Passei por alguns dias sem inspiração, por pura indiferença as coisas que aconteciam ao meu redor. Tudo cinza, tudo sem graça: viver por viver. Aliás, sobreviver. Mas dias desses comentaram que eu estava bem, estava voltando a viver após um longo período de tempestades. Percebi neste momento como eu sou boa em disfarces; volta e meia até eu mesmo acredito nisso. Cheia de sorrisos, brincadeiras, amigos... mas com um único pensamento constante: "por que certas coisas só acontecem comigo?".
A cada retorno, a cada dia, esperança de dias melhores vem e vão, como as ondas do mar. Assim como um timoneiro, estou aprendendo a lidar com essas mares da vida, assim, vou tentando levar meu barco mesmo nas piores tempestades. Acostuma-se ao mal. Sobrevive-se. E neste percurso da vida, entre nuvens, trovões e alguns clarões de Sol no céu, diversos fatos marcam a gente. Poderia indicar diversos deles que fazem parte dessa leva de acontecimentos bons e ruins, mas que fazem parte do que sou hoje.
Cheguei a fazer umas lista, tipo "as 10 mais", que ia de "atropelamento por pombo" a "comprar um livro que já tem", mas alguns itens eram tão doloridos para minha alma que decidi apagar, pois após ler e reler a lista, terminei com um "ter dias em que viver parece ser a pior opção".

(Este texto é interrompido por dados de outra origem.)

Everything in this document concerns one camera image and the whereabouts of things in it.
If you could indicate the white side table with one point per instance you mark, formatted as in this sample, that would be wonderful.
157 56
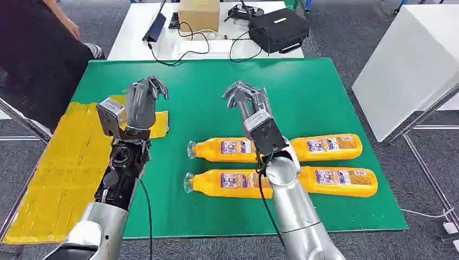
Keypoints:
200 46

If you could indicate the orange drink bottle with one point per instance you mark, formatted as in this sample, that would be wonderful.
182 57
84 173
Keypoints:
340 191
204 184
208 150
322 156

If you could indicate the dark right wrist camera box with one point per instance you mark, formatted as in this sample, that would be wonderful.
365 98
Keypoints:
267 134

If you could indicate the person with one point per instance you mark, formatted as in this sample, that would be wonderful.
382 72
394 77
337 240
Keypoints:
32 57

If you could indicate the white floor power strip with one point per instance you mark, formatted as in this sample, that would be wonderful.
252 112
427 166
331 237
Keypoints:
450 228

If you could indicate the green table mat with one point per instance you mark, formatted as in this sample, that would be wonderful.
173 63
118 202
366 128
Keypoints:
222 93

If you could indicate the yellow plastic sheet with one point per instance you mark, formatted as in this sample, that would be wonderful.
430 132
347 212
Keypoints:
64 172

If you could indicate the green plastic crate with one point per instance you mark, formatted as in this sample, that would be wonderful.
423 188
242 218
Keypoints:
292 3

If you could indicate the brown cardboard box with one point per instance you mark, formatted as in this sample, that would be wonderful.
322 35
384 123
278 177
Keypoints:
199 16

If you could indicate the black remote controller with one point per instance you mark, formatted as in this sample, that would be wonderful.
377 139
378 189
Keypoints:
244 12

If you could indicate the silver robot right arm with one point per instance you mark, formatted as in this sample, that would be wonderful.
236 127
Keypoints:
294 211

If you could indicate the white cabinet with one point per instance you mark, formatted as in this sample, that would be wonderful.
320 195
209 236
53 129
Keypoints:
405 71

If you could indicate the blue metal rack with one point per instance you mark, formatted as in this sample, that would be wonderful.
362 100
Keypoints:
307 4

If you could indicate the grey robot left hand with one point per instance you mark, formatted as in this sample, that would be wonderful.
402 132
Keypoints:
140 104

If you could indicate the person's hand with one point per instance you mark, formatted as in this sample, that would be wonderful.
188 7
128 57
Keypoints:
71 28

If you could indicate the small black phone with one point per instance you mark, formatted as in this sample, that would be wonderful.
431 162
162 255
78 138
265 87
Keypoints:
174 21

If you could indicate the dark blue tablet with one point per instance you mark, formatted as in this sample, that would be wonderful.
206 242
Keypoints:
156 27

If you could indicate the black zipped carry case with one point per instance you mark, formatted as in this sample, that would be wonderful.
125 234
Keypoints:
278 30

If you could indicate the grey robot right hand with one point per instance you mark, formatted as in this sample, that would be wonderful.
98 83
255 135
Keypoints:
247 98

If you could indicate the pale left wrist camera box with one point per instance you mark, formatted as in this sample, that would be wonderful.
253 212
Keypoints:
109 116

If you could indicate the steel frame bar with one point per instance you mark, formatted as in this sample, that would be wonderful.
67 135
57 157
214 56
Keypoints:
25 120

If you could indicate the steel table frame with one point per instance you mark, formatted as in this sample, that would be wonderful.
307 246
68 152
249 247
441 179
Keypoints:
426 172

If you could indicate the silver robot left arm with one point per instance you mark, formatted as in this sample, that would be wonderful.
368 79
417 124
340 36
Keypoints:
107 222

Timoneiro, timoneiro, aprenda mais uma lição: por mais que as coisas pareçam ruins, a vida é única e quem decide as caminhos a se percorrer é você. Adapte-se e seja feliz, mesmo que somente por alguns instantes. A dor é inevitável, mas há de se acostumar com ela e sobreviver as maiores tempestades. Mas se nada disso der certo, deixe a maré levar um pouco e ver no que dá, pode ser que encontre uma praia paradisíaca em que o Sol brilha todos os dias e as chuvas são para hidratar a alma e não destruí-la.